Jackson, who has a background in program management, commended long-time community leader Darick Simpson for providing his vision to educate, grow and bring technical assistance with access to capital to the community.
“From a business education standpoint, cash flow analysis, business tax issues, to social media and marketing, personnel management and hiring, a lot of the time, some of those things get overlooked in launching a business,” he said.
Simpson, president of the Miller Foundation, was one of the founders of Black Business Strategies. He emailed Long Beach City College and Cal State Long Beach, where Dean Michael Solt connected with Ted Hiatt, Associate Regional Director for the Los Angeles Small Business Development Center Network, which set Black Business Strategies in motion.
Black business support was the first goal, but another of Simpson’s suggestions was police reform.
Shortly after George Floyd was murdered, a group of Black leaders met in Long Beach at a local church where everyone expressed their pain, but Simpson left frustrated that something needed to be done. He and Bishop W. Todd Irvin and Pastor Welton Pleasant followed up, brainstorming ways to support Black businesses.
“Because it is the pillar of the Black community with pride of ownership and opportunities for those who can’t get a job elsewhere. It was an opportunity to be reflective of leadership roles that feed back into our local economy,” he said.
He connected with CSULB international police reform experts, and passed their white paper onto the city’s police chief. Since then, elements were adopted that continue today with monthly community advisory meetings to review department policies and procedures.
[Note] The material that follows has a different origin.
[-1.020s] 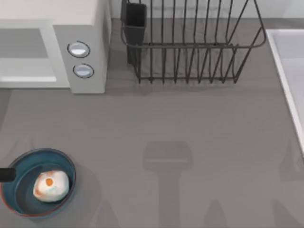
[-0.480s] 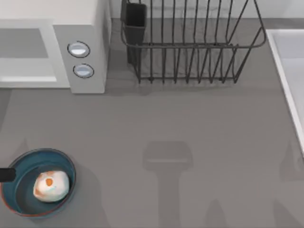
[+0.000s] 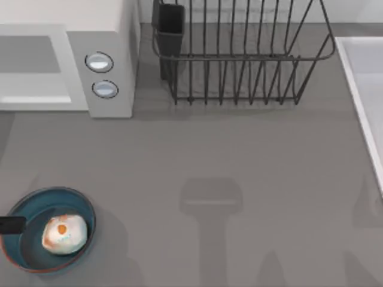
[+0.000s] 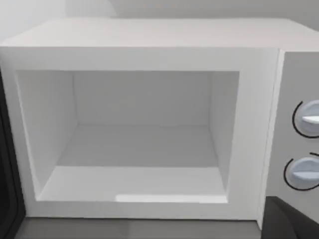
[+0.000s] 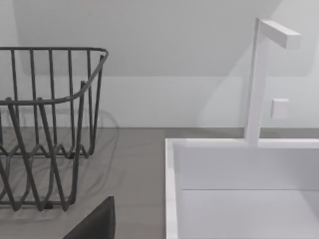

“Those two initiatives came out of those meetings in my office with those two pastors,’ said Simpson, who is also an advisor to CSULB president Dr. Jane Close Conoley.
Once he planned the Black Business Strategies program and brought Long Beach City College and Cal State University Long Beach together, he got out of the way.
“The two entities got together and put the meat on the bones to create a program, meeting once a week for about seven weeks and eight local business at that first cohort. It brought the best of the best talent of the SBDC,” said Simpson, who served as the first interim director of SBDC over a decade ago when it started at LBCC.